How to Fine-tune Florence-2 for Object Detection Tasks
Blog post from Roboflow
Florence-2, an open-source vision-language model by Microsoft, showcases robust zero-shot and fine-tuning capabilities for tasks such as captioning, object detection, grounding, and segmentation. Although it may lack domain-specific knowledge, particularly for medical or satellite imagery, fine-tuning with custom datasets can enhance its performance for specific use cases. This tutorial outlines the process of fine-tuning Florence-2 on object detection datasets, leveraging techniques like LoRA to optimize training efficiency by reducing trainable parameters. The tutorial involves configuring the environment, setting up necessary tokens, and utilizing tools like Google Colab with GPU support. The model's adaptability allows it to maintain detection capabilities for base classes like those in the COCO dataset, even after fine-tuning.

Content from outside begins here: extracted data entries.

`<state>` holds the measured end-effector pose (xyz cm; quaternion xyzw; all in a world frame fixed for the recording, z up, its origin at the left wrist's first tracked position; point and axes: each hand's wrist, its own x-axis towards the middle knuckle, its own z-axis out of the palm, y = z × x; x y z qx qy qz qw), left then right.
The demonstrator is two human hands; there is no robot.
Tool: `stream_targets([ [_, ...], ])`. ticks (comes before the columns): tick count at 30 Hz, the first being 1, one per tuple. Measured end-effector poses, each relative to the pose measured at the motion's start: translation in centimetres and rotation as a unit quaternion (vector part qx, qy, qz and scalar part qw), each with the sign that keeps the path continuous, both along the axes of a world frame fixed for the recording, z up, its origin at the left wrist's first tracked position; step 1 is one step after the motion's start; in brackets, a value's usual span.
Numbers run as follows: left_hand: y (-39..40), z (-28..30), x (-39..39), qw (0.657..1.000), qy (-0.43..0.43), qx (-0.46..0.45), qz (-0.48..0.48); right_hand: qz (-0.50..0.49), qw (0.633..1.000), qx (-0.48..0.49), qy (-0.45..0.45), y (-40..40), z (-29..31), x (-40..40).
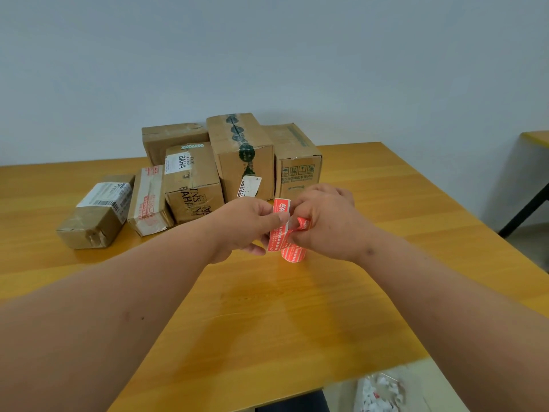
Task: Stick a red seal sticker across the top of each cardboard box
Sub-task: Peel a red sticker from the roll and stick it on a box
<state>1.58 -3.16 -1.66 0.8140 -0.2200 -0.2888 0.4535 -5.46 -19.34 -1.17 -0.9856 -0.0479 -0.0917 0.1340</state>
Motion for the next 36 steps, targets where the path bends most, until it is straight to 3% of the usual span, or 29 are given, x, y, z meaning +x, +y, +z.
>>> stream_targets([
  [5, 0.54, 0.02, 0.07, 1.0, 0.006, 0.01, -0.02, -0.007, 1.0, -0.001, 0.014, -0.22, -0.41, 0.04],
  [15, -0.32, 0.11, -0.12, 0.999, -0.013, 0.006, 0.035, -0.007, 1.0, -0.002, 0.012, 0.23, -0.27, -0.22],
  [23, 0.53, -0.09, 0.03, 0.999, 0.048, -0.015, 0.014, -0.007, 1.0, -0.005, 0.01, 0.21, -0.57, -0.1],
  [36, -0.04, -0.09, 0.5, 0.991, -0.016, -0.022, 0.133, 0.013, 1.0, -0.013, 0.019, 0.13, 0.12, -0.48],
])
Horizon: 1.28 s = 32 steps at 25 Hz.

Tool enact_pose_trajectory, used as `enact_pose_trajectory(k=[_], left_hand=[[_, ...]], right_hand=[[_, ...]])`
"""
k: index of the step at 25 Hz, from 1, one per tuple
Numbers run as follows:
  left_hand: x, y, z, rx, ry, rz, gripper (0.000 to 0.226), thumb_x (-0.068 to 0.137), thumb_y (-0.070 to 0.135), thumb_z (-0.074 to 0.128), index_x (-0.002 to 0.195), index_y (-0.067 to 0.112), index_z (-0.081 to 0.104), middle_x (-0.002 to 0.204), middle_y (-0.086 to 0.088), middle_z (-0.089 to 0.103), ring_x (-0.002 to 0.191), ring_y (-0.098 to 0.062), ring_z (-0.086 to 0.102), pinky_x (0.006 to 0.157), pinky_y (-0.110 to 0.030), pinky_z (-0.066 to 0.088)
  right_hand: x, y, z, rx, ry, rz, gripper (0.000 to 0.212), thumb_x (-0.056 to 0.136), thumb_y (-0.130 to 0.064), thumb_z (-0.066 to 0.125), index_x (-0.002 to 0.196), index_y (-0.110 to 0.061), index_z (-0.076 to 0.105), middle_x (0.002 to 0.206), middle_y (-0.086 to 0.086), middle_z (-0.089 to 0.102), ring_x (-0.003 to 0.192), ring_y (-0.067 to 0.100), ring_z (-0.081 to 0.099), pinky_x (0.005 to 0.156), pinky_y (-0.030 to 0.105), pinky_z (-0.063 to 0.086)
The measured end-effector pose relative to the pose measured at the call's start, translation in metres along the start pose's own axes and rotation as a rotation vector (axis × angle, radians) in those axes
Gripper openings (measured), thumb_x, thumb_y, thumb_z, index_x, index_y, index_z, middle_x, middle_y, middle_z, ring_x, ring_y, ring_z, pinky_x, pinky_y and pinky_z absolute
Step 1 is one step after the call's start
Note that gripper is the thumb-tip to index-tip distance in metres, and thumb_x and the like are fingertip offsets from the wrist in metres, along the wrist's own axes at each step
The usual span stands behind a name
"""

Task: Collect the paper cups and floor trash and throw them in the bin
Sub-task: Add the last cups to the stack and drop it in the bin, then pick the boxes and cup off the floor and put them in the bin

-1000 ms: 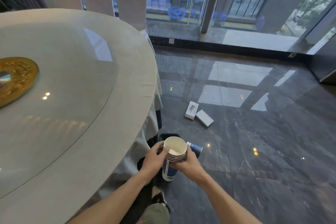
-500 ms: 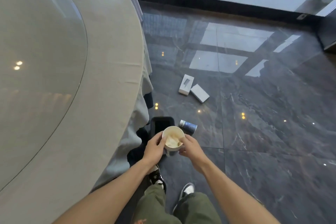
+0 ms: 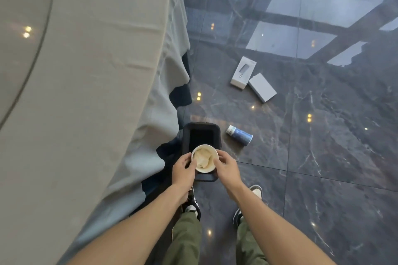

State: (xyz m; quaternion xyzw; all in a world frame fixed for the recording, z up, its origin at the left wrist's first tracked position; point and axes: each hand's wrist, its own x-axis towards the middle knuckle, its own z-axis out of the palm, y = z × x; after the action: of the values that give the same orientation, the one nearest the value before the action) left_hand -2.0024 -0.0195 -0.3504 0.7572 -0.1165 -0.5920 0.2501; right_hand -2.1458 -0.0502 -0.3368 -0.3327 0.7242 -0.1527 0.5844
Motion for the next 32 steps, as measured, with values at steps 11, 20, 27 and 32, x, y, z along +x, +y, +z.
enact_pose_trajectory(k=[11,20,27,32], left_hand=[[0.093,-0.044,0.026,-0.090,-0.080,-0.253,0.039,0.108,0.023,0.054,0.146,0.016,0.058,0.137,-0.004,0.067,0.115,-0.024,0.072,0.084,-0.031,0.059],[0.075,0.006,0.044,0.119,-0.020,-0.054,0.043,0.110,0.024,0.047,0.153,0.025,0.051,0.157,0.001,0.052,0.136,-0.023,0.059,0.117,-0.046,0.046],[-0.012,0.100,0.094,0.776,-0.112,0.247,0.072,0.101,0.031,0.064,0.164,0.023,0.031,0.170,0.003,0.032,0.155,-0.020,0.034,0.126,-0.040,0.031],[-0.095,0.171,0.147,0.976,-0.081,0.414,0.095,0.090,0.045,0.076,0.166,0.025,0.022,0.175,-0.001,0.019,0.160,-0.023,0.022,0.125,-0.045,0.027]], right_hand=[[0.099,0.044,0.041,0.249,-0.089,0.447,0.026,0.100,0.005,0.043,0.107,-0.006,0.066,0.096,0.012,0.072,0.084,0.021,0.071,0.076,0.035,0.064],[0.091,0.010,-0.012,0.224,-0.023,0.314,0.031,0.102,-0.003,0.046,0.125,-0.011,0.064,0.106,0.006,0.071,0.094,0.021,0.070,0.082,0.033,0.059],[0.050,-0.069,-0.150,-0.282,-0.066,0.025,0.042,0.097,-0.030,0.057,0.136,-0.017,0.065,0.133,0.001,0.068,0.123,0.019,0.061,0.105,0.032,0.046],[0.014,-0.133,-0.261,-0.528,-0.071,-0.096,0.068,0.084,-0.050,0.054,0.146,-0.024,0.053,0.152,0.007,0.050,0.140,0.028,0.046,0.115,0.046,0.039]])
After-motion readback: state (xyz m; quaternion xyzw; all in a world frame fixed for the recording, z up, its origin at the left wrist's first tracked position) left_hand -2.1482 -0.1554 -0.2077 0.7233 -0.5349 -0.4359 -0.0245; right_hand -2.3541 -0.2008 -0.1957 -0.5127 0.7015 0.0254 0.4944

While Florence-2 may exhibit lower mean Average Precision (mAP) compared to specialized models like YOLO, its versatility in handling multiple tasks and ability to detect multiple object classes simultaneously offers significant advantages for diverse applications. The tutorial concludes by guiding users on deploying the fine-tuned model using the Roboflow platform and highlights the benefits of Florence-2's multi-tasking capabilities, including object character recognition (OCR).